Published by the Students of Johns Hopkins since 1896
December 22, 2024

SciTech Talk: Laziness, artificial leaves and bacteria

By MICHAEL YAMAKAWA | April 11, 2013

For the lazy students at Hopkins: For those plagued by constant laziness during school, you are in for a scientific treat. Thanks to recent findings, you may be able to blame your regular indolences on your DNA! A study on mice has shown that laziness can actually be a genetic predisposition. Researchers bred a group of active and lazy mice and monitored the activity of subsequent generations by measuring their running distances. There was a clear difference in running activity between the 10th generation mice that belonged in the active group and those in the lazy group. Through a technique called RNA deep sequencing, the scientists were able to find 36 prospective genes that may be involved in laziness. But even so, try not to let laziness hinder your studies!

 

Artificial leaves heal themselves: Two things may surprise you. First, we have been developing artificial leaves that harness the energy of the sun to produce their own energy, just like real leaves. A new feature was recently added to the leaves that allow them to heal damages incurred during energy production.

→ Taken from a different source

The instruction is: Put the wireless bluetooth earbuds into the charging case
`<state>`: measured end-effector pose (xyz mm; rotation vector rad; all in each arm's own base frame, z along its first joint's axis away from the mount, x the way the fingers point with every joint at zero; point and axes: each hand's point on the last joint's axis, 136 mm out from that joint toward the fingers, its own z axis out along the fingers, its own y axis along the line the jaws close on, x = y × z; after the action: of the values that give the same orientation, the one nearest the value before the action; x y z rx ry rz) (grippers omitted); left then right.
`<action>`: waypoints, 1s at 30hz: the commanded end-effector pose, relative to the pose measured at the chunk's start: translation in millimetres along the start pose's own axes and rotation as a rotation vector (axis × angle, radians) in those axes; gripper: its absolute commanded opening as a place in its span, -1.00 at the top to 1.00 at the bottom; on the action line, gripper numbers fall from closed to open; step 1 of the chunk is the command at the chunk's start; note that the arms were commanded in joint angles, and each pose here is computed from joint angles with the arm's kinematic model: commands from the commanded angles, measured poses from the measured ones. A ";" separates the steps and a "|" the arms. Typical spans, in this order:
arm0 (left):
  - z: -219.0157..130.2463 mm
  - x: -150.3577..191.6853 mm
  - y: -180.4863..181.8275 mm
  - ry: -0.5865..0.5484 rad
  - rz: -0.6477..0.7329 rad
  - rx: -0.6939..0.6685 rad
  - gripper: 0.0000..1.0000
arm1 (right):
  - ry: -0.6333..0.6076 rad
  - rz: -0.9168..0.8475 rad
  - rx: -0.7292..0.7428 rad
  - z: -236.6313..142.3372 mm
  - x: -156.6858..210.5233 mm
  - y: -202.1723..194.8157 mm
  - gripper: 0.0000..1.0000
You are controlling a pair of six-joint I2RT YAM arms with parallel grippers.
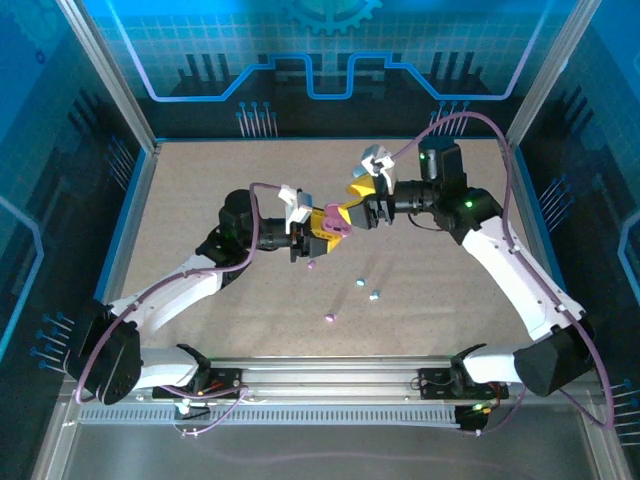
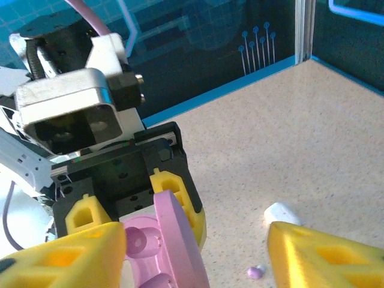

When placed in a body of water, the leaves use solar energy to break apart water into hydrogen and oxygen, a process known as electrolysis. Energy from electrolysis can be channeled to drive other mechanical systems. In fact, a quart of water can provide 100 watts of energy for an entire day. While this is not the most efficient source of energy, artificial leaves may find use in regions where electricity lines and power generating stations are lacking because of cost. Unfortunately, the major drawback of using these leaves is the accumulation of the bacteria that contaminate most of our natural water. The bacteria eventually adhere to the surface of the leaf and prevent energy from being produced.

Researchers have found a way to prevent the surrounding bacteria from accumulating on the leaf’s surface. They tweaked the composition of the energy production catalyst, which is necessary for bacterial adhesion to the surface. The new catalyst is able to break down temporarily so that the bacteria cannot stick to the leaf. Then, the catalyst is able to reform to continue producing energy, while the bacteria slowly reaccumulate. Once bacteria begins to hamper activity, the catalyst will once again break down and heal.

 

Like a moth to a flame, bacteria to photons!: Proteins in our body are typically sensitive to certain signals like macromolecules, or even to photons! Taking advantage of this, researchers at Washington University in St. Louis were able to manipulate bacteria to become sensitive to light. They hope to see whether this can help with insulin secretion and heart rate control by manipulating cells in respective organs in a similar way.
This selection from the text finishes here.